▸ Given information
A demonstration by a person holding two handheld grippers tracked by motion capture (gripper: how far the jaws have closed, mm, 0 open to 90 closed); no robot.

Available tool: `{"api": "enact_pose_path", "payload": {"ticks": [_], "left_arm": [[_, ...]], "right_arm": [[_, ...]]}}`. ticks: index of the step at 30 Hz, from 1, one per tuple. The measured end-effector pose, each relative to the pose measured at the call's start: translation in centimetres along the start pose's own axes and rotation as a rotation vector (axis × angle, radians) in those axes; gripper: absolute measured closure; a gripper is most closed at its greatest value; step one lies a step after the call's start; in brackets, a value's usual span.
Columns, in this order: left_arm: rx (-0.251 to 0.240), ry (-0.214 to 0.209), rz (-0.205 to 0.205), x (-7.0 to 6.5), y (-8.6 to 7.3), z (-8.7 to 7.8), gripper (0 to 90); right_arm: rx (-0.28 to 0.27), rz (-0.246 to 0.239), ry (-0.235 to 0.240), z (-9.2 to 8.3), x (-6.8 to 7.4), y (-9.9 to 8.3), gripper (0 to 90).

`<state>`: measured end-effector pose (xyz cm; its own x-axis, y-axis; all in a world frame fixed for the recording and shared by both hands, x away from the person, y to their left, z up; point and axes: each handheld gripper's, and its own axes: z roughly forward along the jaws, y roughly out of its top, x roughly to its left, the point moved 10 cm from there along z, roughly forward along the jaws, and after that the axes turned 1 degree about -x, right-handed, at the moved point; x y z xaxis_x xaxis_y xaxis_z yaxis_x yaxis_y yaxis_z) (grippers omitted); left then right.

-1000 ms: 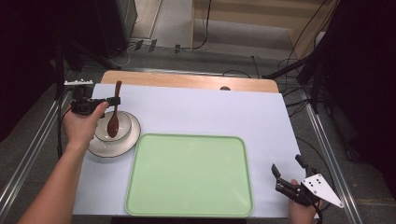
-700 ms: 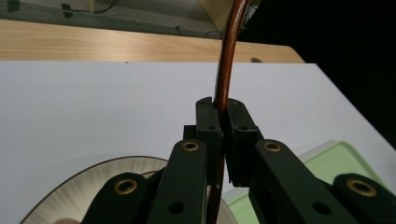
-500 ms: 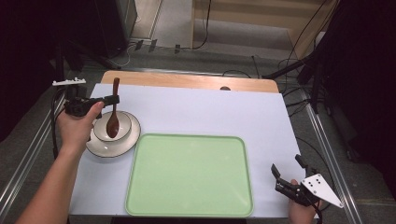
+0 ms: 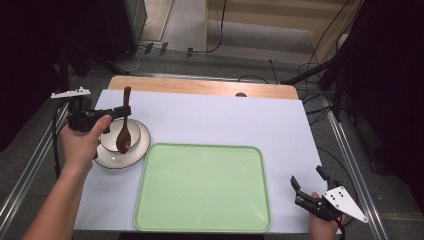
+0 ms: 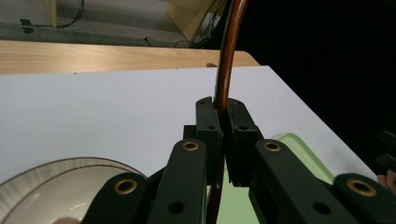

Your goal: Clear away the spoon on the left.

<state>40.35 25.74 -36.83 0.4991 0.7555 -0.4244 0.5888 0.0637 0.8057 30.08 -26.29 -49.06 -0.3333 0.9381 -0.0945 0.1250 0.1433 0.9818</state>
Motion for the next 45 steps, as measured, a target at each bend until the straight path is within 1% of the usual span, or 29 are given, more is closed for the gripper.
{"api": "enact_pose_path", "payload": {"ticks": [5, 6, 7, 8, 9, 14, 17, 20, 24, 26, 27, 30, 33, 36, 37, 38, 39, 40, 41, 42, 43, 44, 45], "left_arm": [[0.021, -0.019, 0.009, -1.1, -1.3, 0.2, 85.8], [0.021, -0.031, 0.0, -1.4, -1.6, 0.3, 85.8], [0.024, -0.039, 0.0, -1.5, -1.7, 0.3, 85.8], [0.026, -0.039, 0.001, -1.7, -2.0, 0.4, 85.8], [0.027, -0.048, 0.002, -2.0, -2.3, 0.5, 85.8], [0.037, -0.08, -0.012, -3.1, -3.8, 1.1, 85.8], [0.055, -0.097, -0.013, -3.7, -4.9, 1.7, 85.8], [0.058, -0.114, -0.027, -4.1, -5.7, 2.2, 85.7], [0.071, -0.119, -0.028, -4.6, -6.8, 2.7, 85.8], [0.075, -0.132, -0.037, -4.7, -7.4, 3.0, 85.8], [0.078, -0.132, -0.043, -4.8, -7.7, 3.1, 85.7], [0.087, -0.168, -0.081, -5.0, -8.8, 3.4, 85.8], [0.102, -0.184, -0.098, -5.1, -9.7, 3.6, 85.8], [0.106, -0.203, -0.126, -5.1, -10.7, 3.8, 85.7], [0.104, -0.207, -0.141, -5.1, -10.9, 3.9, 85.7], [0.104, -0.207, -0.141, -5.1, -10.9, 3.9, 85.7], [0.107, -0.221, -0.163, -5.2, -11.4, 4.0, 85.7], [0.107, -0.221, -0.163, -5.2, -11.4, 4.0, 85.7], [0.125, -0.235, -0.162, -5.3, -12.0, 4.2, 85.7], [0.125, -0.235, -0.162, -5.3, -12.0, 4.2, 85.6], [0.125, -0.251, -0.165, -5.4, -12.4, 4.4, 85.6], [0.125, -0.251, -0.165, -5.4, -12.4, 4.4, 85.6], [0.13, -0.234, -0.164, -5.2, -12.7, 4.5, 85.5]], "right_arm": [[0.001, 0.002, -0.001, 0.0, 0.0, 0.0, 13.2], [0.0, 0.001, 0.0, 0.0, 0.0, 0.0, 13.2], [0.0, 0.001, 0.0, 0.0, 0.0, 0.0, 13.2], [-0.001, 0.001, -0.001, 0.0, 0.0, 0.0, 13.2], [0.001, 0.004, -0.001, 0.0, 0.0, 0.0, 13.2], [0.0, 0.001, 0.0, 0.0, 0.0, 0.0, 13.2], [-0.002, 0.006, 0.0, 0.0, 0.0, 0.0, 13.2], [-0.001, 0.004, 0.0, 0.0, 0.0, 0.0, 13.2], [-0.002, 0.006, -0.001, 0.0, 0.0, 0.0, 13.2], [-0.003, 0.007, 0.0, 0.0, 0.0, 0.0, 13.2], [-0.002, 0.006, -0.002, 0.0, -0.1, 0.0, 13.2], [-0.002, 0.004, 0.001, -0.1, 0.0, 0.0, 13.2], [-0.003, 0.006, 0.0, 0.0, 0.0, 0.0, 13.2], [-0.002, 0.003, 0.001, 0.0, 0.0, 0.0, 13.2], [-0.001, 0.004, 0.0, 0.0, 0.0, 0.0, 13.2], [-0.001, 0.004, 0.0, 0.0, 0.0, 0.0, 13.2], [-0.002, 0.004, 0.0, 0.0, 0.0, 0.0, 13.2], [-0.002, 0.004, 0.0, 0.0, 0.0, 0.0, 13.2], [-0.002, 0.003, 0.0, 0.0, 0.0, 0.0, 13.2], [-0.002, 0.003, 0.0, 0.0, 0.0, 0.0, 13.2], [-0.002, 0.003, 0.001, 0.0, 0.0, 0.0, 13.2], [-0.002, 0.003, 0.001, 0.0, 0.0, 0.0, 13.2], [-0.002, 0.003, 0.001, 0.0, 0.0, 0.0, 13.2]]}}
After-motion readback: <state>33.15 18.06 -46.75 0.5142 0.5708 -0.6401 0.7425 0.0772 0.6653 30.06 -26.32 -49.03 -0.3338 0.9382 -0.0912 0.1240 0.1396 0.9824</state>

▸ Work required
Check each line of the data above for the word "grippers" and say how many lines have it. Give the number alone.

▸ Result for this task
2